[Start of section]

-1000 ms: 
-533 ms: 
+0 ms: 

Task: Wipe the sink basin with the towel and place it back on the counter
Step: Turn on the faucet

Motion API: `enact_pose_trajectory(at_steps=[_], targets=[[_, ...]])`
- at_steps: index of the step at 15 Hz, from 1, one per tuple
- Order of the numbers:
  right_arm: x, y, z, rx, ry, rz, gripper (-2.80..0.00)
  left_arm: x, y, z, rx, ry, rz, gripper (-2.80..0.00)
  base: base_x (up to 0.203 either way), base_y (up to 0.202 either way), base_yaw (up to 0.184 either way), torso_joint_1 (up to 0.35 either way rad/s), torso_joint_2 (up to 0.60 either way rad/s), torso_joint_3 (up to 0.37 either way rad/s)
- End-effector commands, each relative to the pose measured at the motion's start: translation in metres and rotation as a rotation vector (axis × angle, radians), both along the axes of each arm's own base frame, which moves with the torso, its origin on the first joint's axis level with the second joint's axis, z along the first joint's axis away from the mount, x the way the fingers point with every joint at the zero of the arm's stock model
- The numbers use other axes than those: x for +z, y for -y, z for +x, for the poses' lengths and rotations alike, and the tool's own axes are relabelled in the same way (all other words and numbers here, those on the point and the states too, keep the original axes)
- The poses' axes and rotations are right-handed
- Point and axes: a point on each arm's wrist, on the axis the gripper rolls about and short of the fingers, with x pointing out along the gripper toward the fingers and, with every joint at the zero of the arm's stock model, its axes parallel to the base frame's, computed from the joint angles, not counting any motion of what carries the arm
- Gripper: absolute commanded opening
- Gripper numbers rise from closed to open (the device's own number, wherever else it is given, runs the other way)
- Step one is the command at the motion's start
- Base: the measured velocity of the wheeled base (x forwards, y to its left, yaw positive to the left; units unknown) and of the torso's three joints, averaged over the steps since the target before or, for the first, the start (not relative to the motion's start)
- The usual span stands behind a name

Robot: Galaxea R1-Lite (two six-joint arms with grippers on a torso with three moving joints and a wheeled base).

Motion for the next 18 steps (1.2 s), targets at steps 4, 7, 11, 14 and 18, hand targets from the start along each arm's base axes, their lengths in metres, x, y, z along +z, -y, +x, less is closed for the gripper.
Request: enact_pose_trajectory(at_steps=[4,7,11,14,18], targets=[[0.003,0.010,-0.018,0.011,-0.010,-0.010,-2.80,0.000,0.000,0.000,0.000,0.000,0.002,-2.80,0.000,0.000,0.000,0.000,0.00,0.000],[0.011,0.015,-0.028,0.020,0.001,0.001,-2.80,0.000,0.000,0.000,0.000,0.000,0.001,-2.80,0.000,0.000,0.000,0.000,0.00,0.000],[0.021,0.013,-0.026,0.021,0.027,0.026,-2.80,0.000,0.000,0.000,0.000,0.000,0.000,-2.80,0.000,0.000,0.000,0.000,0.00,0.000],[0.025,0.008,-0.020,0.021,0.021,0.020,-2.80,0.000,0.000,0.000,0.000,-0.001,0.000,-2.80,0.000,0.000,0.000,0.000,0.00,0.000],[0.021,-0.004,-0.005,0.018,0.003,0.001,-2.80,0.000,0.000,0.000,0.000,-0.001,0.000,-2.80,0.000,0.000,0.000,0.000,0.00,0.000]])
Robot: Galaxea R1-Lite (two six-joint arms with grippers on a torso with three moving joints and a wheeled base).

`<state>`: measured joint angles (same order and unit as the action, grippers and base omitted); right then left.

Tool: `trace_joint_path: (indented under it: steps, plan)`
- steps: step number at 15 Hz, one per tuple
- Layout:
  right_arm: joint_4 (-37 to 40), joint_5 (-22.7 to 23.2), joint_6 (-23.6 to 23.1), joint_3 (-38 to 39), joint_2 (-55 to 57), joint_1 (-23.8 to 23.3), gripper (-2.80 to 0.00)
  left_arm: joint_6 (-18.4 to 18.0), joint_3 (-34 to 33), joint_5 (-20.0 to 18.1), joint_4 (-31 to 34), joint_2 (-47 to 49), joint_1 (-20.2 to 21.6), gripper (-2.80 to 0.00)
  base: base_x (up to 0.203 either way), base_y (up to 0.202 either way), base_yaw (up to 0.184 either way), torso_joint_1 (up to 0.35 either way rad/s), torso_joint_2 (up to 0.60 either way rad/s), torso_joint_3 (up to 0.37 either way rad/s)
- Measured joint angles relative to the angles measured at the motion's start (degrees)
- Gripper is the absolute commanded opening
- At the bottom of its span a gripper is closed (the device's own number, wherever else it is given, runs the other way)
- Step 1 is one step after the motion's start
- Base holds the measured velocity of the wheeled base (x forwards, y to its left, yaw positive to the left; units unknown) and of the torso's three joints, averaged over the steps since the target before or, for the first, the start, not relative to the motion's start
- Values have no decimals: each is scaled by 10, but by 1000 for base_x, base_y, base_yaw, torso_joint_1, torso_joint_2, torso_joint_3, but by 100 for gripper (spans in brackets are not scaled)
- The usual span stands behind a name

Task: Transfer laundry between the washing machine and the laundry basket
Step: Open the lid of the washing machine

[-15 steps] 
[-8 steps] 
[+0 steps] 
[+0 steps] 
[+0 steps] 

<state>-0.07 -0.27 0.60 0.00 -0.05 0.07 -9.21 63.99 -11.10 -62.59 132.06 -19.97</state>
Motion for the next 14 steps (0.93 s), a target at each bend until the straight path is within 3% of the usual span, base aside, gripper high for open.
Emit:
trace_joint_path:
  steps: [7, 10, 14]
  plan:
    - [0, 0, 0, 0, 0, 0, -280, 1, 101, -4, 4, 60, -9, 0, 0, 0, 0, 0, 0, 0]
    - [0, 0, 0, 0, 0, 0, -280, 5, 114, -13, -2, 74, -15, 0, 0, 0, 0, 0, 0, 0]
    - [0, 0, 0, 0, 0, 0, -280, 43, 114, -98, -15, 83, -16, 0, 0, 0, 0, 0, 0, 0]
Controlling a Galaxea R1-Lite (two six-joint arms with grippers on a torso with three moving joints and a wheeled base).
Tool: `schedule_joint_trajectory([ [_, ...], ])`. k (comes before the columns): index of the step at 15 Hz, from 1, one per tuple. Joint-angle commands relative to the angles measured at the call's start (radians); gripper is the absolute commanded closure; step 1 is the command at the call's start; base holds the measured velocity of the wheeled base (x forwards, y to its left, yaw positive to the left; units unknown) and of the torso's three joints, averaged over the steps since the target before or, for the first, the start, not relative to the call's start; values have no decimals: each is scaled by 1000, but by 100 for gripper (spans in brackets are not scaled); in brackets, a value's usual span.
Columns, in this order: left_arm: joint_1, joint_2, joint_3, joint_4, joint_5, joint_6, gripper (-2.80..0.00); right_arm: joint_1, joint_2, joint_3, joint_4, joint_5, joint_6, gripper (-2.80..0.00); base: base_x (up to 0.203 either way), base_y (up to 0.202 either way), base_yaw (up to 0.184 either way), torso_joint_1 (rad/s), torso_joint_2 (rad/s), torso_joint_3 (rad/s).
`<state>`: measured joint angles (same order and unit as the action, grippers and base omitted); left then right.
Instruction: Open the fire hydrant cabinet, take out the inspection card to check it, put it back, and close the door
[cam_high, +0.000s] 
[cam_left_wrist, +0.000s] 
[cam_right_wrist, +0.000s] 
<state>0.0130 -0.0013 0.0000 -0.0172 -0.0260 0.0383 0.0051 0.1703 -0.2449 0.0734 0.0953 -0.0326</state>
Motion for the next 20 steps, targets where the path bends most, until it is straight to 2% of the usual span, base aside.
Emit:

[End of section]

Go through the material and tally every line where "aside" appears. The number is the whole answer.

→ **Response**: 2